Essa bipolaridade é o que diferencia a comunicação do presidente brasileiro da de um CEO de grande corporação. Em geral, o CEO não tem diretores com agendas paralelas às da empresa e tem um plano de negócios que precisa ser cumprido sob custo de uma reprimenda do mercado de ações ou do Conselho de Administração. Já os presidentes, mesmo os mais poderosos, não controlam as agendas de seus ministros e mantem com eles uma relação de interdependência sobre os votos no Congresso, não sobre os resultados efetivos na administração do Ministério. Mesmo os ministros apartidários – como no caso atual de Paulo Guedes e Sergio Moro – respondem ao presidente e ao mesmo tempo às suas biografias e aos seus pares. Guedes quer o respaldo do mercado, assim como Moro dos juristas e o general Augusto Heleno o apoio da tropa. Bolsonaro é parte dessa equação, mas não ela inteira.
Não bastassem essas particularidades, a comunicação pública parte de um princípio universal: você está sempre em dívida. Governos – especialmente em um país dependente do Estado como o Brasil, especialmente em um país injusto como o Brasil, especialmente em um país complexo como o Brasil – são culpados até prova em contrário. O governo nunca consegue cumprir todas as necessidades da sociedade e a comunicação pública corre o risco de se tornar uma justificativa para o que não foi cumprido ao invés dos efeitos para a sociedade do que foi realizado.
Logicamente esse é o quadro para um governo padrão, não o de Bolsonaro. A crítica de Carlos faz parte da disputa de poder com os militares, dessa vez com o ministro de governo, general Santos Cruz, a quem a Secretaria de Comunicação Social da Presidência (Secom) está subordinada. O que Carlos aparentemente defende é o uso intenso da comunicação online do governo em sintonia com os tuítes e lives do pai. Santos Cruz não acredita em agências de propaganda, nem de comunicação e acredita que pode organizar o governo com equipes internas, como no Exército. Na semana passada, as duas agências de comunicação digital contratadas pelo governo demitiram quase 50 pessoas em Brasília por falta de pedidos da Secom.

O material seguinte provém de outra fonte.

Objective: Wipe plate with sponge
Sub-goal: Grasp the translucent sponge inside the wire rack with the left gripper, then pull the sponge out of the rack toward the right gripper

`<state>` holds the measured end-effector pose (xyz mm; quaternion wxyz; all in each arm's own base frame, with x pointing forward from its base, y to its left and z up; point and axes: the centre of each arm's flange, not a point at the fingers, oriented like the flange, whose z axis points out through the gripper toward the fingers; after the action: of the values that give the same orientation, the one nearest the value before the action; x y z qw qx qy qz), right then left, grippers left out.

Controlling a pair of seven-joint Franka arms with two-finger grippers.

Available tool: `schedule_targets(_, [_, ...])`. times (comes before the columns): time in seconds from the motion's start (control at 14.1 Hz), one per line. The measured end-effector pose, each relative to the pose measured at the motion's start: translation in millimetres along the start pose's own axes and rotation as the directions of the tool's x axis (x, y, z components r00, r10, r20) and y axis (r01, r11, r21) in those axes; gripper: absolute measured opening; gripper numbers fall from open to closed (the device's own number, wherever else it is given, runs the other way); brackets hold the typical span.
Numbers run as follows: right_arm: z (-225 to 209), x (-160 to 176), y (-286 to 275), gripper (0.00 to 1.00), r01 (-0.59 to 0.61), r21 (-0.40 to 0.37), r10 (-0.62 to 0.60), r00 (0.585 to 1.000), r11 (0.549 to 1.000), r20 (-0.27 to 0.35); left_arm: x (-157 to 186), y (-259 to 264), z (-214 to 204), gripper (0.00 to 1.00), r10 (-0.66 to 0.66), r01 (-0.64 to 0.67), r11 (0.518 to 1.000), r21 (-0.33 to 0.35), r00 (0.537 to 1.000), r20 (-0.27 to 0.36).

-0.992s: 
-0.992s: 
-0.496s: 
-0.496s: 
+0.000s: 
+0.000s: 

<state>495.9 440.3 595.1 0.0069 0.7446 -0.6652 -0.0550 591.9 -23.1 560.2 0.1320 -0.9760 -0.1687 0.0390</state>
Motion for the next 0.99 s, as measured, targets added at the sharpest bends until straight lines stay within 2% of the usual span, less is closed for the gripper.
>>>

Na Secom está o empresário Fabio Wajngarten, indicado por Carlos e Olavo de Carvalho. Depois que Bolsonaro mandou tirar do ar uma propaganda do Banco do Brasil e ordenou a demissão do seu diretor de marketing, a equipe de Wajngarten determinou que todo material de propaganda do governo, inclusive o das estatais, passasse por uma análise prévia. O ministro Santos Cruz desautorizou Wajngarten e disse que a ordem fere a Lei das Estatais e afirmou que não cabe à administração direta intervir na publicidade mercadológica. No dia seguinte, o presidente voltou a dizer que a decisão final era dele. Quem tem dois caminhos para trilhar, na prática não tem nenhum.